Он долго ржал и просил прочитать что-нибудь свеженькое, и обязательно поострее.
— Давайте-ка без цензуры, — просил он Виля, — без внутренней.
Виль читал. Полковник хрюкал, визжал, звонил жене, делясь хохмой, и переносил все допросы на завтра.
— Во дает, еб твою мать, — визжал он, — это тебе не вечер! Здесь уже попахивает вышкой…
Виль дрожал в своем протертом свитере, в своих заплатанных брюках, в ботинках на резиновой подошве с порванными шнурками…
А полковник все ржал и ржал.
— Виль Васильевич, — умолял он, — ради Бога, читайте только то, за что вас следовало бы расстрелять. Отбросьте всякие преграды. Ради меня…
— С… с удовольствием, — отвечал Виль, — но, может, ограничимся, скажем, семью годами?..
— Не так смешно, Виль Васильевич, зачем же мы будем сами себя обкрадывать? Смех лечит, мой дорогой, смех убивает…
«Авторов», — думал Виль, и перед ним возникали печальные лица Зощенко, Булгакова, Эрдмана…
В следующий раз его вновь приглашали девушки — и он вновь мчался к полковнику. Возможно, поэтому Виль так и не женился…
Согласитесь, трудно обзавестись семьей, когда на свидание в ранней юности к вам на крыльях летит почти генерал с маузером на жопе… Полковник-таки вскоре сделался генералом, его перевели в Москву, куда он тащил и Виля, но Виль заупрямился. И бывший полковник затосковал, с ним начали твориться странные вещи — он перестал допрашивать, бить ногами, грозить «маузером», кричать «космополит», «троцкист», «сгною»!

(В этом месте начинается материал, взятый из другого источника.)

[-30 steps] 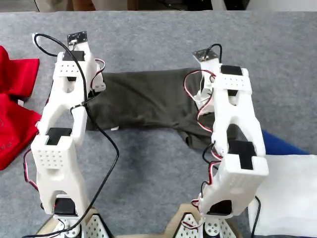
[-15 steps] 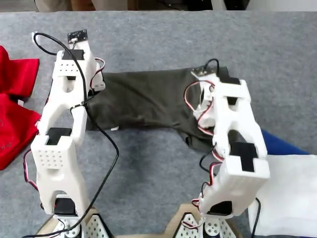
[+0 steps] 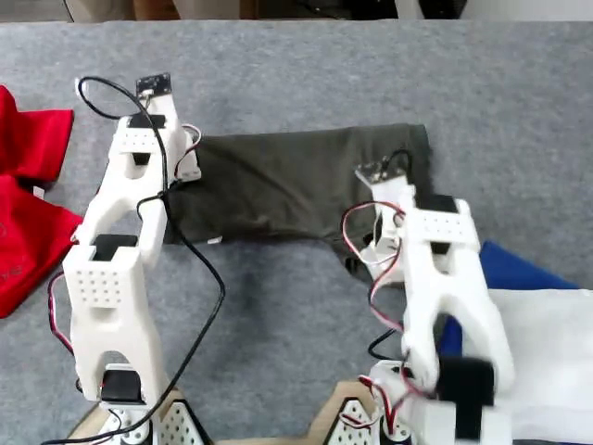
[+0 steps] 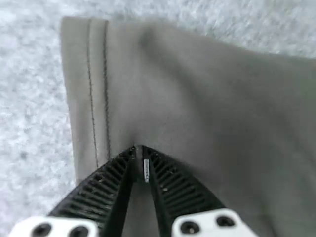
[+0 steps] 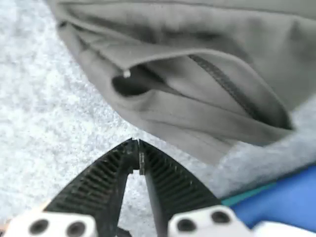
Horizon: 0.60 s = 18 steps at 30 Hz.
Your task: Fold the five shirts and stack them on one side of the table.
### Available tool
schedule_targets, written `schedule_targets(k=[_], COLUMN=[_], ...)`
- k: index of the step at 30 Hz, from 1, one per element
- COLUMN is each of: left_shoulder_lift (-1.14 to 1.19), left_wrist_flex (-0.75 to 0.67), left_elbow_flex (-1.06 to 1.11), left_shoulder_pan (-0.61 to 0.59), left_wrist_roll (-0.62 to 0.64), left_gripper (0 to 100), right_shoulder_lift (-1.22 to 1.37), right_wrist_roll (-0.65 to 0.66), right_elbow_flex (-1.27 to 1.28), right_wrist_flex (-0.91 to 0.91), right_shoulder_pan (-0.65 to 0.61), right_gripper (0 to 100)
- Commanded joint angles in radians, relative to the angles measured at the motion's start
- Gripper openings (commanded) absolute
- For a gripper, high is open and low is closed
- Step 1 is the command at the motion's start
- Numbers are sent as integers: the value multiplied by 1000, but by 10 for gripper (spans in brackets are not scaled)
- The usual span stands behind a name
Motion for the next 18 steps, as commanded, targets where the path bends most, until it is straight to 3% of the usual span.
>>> schedule_targets(k=[1, 4, 8, 13, 18], left_shoulder_lift=[-18, -18, -18, -18, -18], left_wrist_flex=[-31, -32, -32, -34, -54], left_elbow_flex=[3, 3, 3, 3, 5], left_shoulder_pan=[-8, -11, -11, -11, -11], left_wrist_roll=[-17, -17, -18, -18, -20], left_gripper=[19, 19, 19, 19, 19], right_shoulder_lift=[-131, -87, 154, 455, 529], right_wrist_roll=[3, 2, -43, -84, -83], right_elbow_flex=[-30, -124, -283, -473, -476], right_wrist_flex=[-3, -89, -193, -195, -201], right_shoulder_pan=[-12, -16, -19, -22, -51], right_gripper=[5, 5, 5, 5, 5])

Его показывали крупным специалистам, доставляли дефицитные заграничные лекарства, отправляли в санатории ЦК — но болезнь не проходила — он все равно никого не бил ногами и даже не спрашивал, с какого года и на какую разведку работают… Это были зловещие симптомы. Вскоре бывший полковник умер. Говорят, перед смертью он сжег досье Виля — двести лет строгого режима и четыре расстрела с последующим поселением…
Досье горело долго — и все это время генерал тихо смеялся и повторял перепутанную строку из Лермонтова: «Все это было бы так грустно, когда бы не было смешно…»
Но вернемся к тем ленинградским вечерам, со свежими сугробами за окном, желтыми фонарями, с гремящим залом, где пили дешевое «Каберне», курили «Приму», с конной милицией, с командой институтских борцов, сдерживающей рвущуюся публику, и, тем не менее, выломанными дверями.
В те далекие годы «Пищевой» успешно конкурировал с театром комедии, и в вечера, когда выступал Виль — «Комедия» прогорала.
Вскоре несколько актеров театра с целью дальнейшего совершенствования своего мастерства поступили в Пищевой, а театр переименовали в Театр драмы.